The Nazis had begun evacuating Jewish prisoners from Auschwitz on January 17, partly to cover evidence of the "Final Solution," partly to preserve slave labor, and also to prolong the policies of mass death. Without food or shelter during the bitter winter, some 60,000 Jews were force-marched toward concentration camps in the German interior. The death rates were immense. Once the prisoners reached camps such as Buchenwald or Bergen-Belsen, hopeless conditions awaited them.

While advancing Soviet forces reached Nazi camps in Eastern Europe--including Stutthof, Gross-Rosen, and Sachsenhausen--American and British troops came upon other concentration camps. On April 4, 1945, Ohrdruf, a Buchenwald satellite, became the first camp liberated by American troops. On April 12, the day that President Roosevelt died, American Generals Omar Bradley, George Patton, and Dwight Eisenhower saw Ohrdruf themselves. Eisenhower wrote that the scenes of brutality and starvation "beggar description." Ohrdruf was not the worst of the Nazi camps. American and British liberators encountered greater devastation on April 9 at Dora-Mittelbau and its satellite camps, where thousands of prisoners had slaved in unbearable underground conditions to manufacture V-2 missiles.
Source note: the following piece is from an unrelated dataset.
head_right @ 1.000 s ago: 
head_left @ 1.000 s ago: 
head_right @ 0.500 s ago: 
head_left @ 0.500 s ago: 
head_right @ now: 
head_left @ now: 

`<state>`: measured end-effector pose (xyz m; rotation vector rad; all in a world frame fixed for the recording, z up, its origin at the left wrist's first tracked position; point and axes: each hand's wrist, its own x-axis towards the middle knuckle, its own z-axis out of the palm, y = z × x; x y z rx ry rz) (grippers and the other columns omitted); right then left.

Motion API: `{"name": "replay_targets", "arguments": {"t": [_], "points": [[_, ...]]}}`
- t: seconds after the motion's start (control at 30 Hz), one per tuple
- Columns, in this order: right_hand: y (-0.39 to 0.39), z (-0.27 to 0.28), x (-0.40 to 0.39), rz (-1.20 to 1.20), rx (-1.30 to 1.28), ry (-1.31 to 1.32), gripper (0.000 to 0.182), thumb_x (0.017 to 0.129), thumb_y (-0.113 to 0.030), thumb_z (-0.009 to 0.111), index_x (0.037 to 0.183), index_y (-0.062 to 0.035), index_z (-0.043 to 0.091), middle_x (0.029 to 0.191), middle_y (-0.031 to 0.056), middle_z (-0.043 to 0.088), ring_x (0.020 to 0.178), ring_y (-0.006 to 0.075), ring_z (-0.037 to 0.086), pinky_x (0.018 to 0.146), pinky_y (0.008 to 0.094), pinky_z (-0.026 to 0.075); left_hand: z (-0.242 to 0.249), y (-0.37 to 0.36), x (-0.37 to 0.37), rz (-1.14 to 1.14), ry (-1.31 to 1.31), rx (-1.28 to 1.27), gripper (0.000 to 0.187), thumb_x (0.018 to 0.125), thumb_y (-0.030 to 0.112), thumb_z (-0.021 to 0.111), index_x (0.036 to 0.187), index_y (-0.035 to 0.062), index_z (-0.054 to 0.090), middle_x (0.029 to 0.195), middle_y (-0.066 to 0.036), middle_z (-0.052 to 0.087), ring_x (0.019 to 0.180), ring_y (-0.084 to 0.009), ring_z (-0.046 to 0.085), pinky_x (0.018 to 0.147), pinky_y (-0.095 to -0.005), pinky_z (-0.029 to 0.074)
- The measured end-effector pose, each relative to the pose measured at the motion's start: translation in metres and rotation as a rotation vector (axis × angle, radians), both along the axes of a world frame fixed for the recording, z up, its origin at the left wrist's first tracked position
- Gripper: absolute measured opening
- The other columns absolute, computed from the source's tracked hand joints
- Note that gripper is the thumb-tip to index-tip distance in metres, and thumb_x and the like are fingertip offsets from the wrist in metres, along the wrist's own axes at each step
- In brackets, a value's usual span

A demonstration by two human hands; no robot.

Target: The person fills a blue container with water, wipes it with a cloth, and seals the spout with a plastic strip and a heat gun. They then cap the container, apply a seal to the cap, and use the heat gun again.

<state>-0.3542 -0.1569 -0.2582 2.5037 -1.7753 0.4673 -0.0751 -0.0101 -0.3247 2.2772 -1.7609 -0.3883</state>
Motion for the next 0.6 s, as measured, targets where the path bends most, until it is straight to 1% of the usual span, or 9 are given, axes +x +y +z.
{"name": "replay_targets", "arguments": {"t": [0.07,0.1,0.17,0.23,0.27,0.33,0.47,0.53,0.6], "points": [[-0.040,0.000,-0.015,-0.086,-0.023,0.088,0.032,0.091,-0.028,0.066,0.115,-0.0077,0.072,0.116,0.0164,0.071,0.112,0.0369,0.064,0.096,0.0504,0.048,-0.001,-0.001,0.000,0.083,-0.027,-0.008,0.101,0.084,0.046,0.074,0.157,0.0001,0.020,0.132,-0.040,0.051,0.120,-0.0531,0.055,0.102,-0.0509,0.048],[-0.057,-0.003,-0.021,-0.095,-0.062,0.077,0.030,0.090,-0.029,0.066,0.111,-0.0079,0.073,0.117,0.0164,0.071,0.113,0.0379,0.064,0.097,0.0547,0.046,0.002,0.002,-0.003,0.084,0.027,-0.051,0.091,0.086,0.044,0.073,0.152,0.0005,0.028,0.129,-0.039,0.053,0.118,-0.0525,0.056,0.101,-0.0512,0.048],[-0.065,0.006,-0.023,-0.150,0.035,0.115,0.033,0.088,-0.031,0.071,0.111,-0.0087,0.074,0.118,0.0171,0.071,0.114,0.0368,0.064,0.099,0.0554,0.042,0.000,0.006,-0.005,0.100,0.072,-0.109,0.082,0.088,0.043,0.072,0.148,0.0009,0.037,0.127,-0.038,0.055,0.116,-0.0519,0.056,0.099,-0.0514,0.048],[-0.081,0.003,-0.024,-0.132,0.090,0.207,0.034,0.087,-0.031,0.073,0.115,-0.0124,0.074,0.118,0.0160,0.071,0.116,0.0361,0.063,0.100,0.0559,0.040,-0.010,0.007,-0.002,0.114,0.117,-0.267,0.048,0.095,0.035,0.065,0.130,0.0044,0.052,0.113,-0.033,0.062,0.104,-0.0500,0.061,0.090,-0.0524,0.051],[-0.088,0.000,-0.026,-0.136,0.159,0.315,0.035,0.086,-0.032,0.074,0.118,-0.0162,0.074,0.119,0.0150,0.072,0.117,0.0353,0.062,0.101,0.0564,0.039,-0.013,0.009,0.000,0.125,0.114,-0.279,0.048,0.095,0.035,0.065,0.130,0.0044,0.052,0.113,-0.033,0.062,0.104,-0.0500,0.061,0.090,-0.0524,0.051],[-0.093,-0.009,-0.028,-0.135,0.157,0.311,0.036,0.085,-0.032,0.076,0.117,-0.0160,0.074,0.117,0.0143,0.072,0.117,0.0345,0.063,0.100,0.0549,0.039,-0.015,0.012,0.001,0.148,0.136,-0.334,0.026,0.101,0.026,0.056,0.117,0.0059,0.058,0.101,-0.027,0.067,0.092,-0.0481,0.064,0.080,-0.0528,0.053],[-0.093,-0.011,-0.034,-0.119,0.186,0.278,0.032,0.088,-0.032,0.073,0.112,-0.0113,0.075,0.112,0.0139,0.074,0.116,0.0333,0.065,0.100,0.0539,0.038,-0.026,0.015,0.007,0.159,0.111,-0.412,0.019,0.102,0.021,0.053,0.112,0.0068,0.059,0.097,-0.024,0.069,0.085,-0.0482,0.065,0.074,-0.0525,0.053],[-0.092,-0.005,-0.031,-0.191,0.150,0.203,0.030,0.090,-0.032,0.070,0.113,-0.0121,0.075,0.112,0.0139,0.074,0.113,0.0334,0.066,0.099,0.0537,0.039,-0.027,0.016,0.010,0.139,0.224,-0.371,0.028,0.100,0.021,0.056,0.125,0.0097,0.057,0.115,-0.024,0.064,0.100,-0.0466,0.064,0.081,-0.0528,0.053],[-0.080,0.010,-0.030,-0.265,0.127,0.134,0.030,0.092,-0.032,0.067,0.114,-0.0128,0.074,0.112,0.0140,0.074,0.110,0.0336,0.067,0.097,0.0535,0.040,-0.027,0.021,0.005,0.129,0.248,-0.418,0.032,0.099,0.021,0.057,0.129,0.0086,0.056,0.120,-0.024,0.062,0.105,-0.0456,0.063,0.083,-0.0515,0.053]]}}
On April 11 American forces freed Buchenwald. One of the oldest concentration camps in the Nazi system, it held more than 238,000 prisoners during its eight-year existence, 43,000 of whom died or were killed. Four days later British troops liberated Bergen-Belsen, where they found 13,000 corpses and 58,000 prisoners--mostly Jews--still alive but in critical condition. Unable to recover from the abuse they had received, about 10,000 inmates perished in the next few weeks.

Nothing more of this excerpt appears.